The two men twist their mouths and look down. Trip feels a stab of guilt. It's not their fault and it isn't fair to shoot the messenger. But they are here, representing Starfleet, and he just can't help but feel Starfleet has betrayed him all over again.
"Once again, I am very sorry." The two men glance at each other again. "We'll see ourselves out, Mr Tucker."
He doesn't even hear the door close.
He looks down at the photo of the child again, he traces the tip of one of her delicate pointed ears with his finger. He hits a command on the PADD and sends the photo through to his printer, collects the print from the machine and goes into his bedroom. He picks up Lizzy's Vokau, that T'Pol had made for him, the only personal item of his in the room, in the whole house, and flips it over. The note from T'Pol is still attached to back. He folds the photo of his daughter and tucks it behind the note to join a photo of him and Lorian, that Hess took in Engineering and a press photo of him with T'Pol, taken after they just got back from the expanses.
He collapses more than sits down on the bed and puts the Vokau back on the bedside table. He realises that one day he will die and someone will come across this little shrine to his lost Vulcan family, that he never really had. He wonders what they will make of it. He does not even consider the possibility that this hypothetical person will be a child or grandchild of his own. He is not really able to imagine a way back to T'Pol and has subconsciously dismissed the possibility of having a family without her.
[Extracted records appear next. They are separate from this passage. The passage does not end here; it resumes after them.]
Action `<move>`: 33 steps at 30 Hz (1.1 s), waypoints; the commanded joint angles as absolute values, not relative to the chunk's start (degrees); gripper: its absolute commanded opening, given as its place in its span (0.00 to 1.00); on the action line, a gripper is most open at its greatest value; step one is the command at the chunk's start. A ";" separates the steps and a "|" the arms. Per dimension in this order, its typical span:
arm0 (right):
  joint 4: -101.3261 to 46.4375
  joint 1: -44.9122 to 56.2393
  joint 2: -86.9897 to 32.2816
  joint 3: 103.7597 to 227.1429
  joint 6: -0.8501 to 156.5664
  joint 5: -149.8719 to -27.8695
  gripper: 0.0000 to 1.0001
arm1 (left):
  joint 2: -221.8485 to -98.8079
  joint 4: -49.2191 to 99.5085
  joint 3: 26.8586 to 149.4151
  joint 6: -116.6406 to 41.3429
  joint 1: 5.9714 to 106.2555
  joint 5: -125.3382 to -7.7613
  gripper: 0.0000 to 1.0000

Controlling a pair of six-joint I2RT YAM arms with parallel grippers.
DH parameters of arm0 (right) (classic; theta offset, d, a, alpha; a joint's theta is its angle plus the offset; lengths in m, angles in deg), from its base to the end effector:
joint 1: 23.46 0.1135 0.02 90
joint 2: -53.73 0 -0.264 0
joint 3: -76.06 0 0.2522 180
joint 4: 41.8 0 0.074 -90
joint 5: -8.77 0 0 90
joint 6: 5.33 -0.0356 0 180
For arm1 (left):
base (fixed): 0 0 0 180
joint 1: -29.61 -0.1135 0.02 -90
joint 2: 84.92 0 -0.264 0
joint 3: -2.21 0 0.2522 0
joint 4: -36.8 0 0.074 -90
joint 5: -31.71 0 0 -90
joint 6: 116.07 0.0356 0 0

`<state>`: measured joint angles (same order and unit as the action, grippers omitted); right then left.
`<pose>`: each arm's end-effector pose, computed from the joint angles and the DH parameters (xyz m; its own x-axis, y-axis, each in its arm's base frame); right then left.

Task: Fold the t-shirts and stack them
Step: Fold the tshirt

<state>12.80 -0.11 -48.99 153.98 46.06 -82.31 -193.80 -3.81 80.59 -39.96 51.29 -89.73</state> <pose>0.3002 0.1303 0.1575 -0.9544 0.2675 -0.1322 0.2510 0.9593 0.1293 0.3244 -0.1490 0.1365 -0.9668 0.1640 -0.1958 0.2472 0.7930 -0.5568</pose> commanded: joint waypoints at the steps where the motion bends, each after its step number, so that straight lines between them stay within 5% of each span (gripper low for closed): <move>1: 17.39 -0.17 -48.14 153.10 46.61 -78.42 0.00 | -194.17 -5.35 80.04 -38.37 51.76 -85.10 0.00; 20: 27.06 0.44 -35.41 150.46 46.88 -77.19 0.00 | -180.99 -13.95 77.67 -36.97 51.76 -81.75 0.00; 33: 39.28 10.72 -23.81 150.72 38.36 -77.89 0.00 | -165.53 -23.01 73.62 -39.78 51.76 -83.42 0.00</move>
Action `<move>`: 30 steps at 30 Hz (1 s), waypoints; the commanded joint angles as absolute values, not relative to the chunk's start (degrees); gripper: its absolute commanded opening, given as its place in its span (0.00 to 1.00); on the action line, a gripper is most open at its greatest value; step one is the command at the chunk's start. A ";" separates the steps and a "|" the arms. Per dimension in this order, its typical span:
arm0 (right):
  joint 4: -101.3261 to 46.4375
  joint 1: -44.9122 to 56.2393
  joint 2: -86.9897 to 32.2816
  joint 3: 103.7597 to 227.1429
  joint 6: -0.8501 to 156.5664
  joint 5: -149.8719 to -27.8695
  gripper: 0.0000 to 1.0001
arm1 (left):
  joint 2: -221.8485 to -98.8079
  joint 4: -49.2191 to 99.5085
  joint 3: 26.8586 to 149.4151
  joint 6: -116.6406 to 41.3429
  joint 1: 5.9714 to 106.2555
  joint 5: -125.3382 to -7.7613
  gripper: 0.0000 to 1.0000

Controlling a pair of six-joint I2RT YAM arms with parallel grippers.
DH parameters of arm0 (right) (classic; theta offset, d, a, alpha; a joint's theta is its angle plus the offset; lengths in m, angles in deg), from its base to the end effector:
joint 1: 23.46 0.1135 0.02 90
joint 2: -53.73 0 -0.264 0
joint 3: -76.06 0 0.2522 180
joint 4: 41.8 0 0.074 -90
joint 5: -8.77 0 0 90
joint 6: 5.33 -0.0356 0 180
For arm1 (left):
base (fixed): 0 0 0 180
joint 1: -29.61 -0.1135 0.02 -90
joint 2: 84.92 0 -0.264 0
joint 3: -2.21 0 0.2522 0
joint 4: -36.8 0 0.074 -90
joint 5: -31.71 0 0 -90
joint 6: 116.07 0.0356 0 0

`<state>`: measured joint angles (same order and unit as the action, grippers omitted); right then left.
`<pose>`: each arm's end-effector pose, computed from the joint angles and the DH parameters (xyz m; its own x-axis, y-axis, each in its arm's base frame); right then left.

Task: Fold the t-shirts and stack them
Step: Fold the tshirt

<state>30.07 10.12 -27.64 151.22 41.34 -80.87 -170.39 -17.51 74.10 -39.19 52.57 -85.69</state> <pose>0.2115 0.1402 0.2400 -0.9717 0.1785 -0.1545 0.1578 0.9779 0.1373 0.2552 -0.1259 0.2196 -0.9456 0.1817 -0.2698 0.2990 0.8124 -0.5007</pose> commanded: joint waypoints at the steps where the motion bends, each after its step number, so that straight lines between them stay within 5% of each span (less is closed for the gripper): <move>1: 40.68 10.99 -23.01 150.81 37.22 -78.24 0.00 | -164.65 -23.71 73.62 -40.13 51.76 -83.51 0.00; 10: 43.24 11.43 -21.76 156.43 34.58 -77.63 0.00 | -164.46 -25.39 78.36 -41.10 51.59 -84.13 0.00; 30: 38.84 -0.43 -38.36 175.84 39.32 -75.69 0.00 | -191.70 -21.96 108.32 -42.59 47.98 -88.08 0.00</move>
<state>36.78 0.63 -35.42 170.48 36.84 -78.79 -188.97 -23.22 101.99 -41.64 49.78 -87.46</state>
He lays back on the bed, fully clothed, but lacking the motivation to change into his sleep gear. He's pretty sure he won't sleep anyway. When he finds himself in the white space he realises he doesn't even remember closing his eyes.
He sees her immediately, sitting in her meditation position. He takes a moment just to absorb the feeling of completeness that comes from being near her again, the feeling that the cloud like dreams always imparted. She looks different, her hair is longer, but her face is softer somehow And she has tears streaming down her face. The feeling of the space is grief, he is enveloped in a fog of loss. He feels his own tears spill over and run down his face. She looks up and sees him.
In one smooth movement she is on her feet and in his arms, her face pressed against his neck. He can feel her tears mingling with his own and collecting in the hollow above his clavicle. They don't say anything, there is nothing that can be said. How do you verbalise the pain of losing something you didn't even know you had. So he pulls her closer and kisses the top of her hair and doesn't consider, even for a minute, that this not real and that she is not really here.
There is no time in this place. They hold each other for a moment and a lifetime, and grieve silently together for all they have lost. And, when it's over and he returns to his cold, empty life, for some reason, even though he knows it was just a dream, it feels a little bit easier to breathe.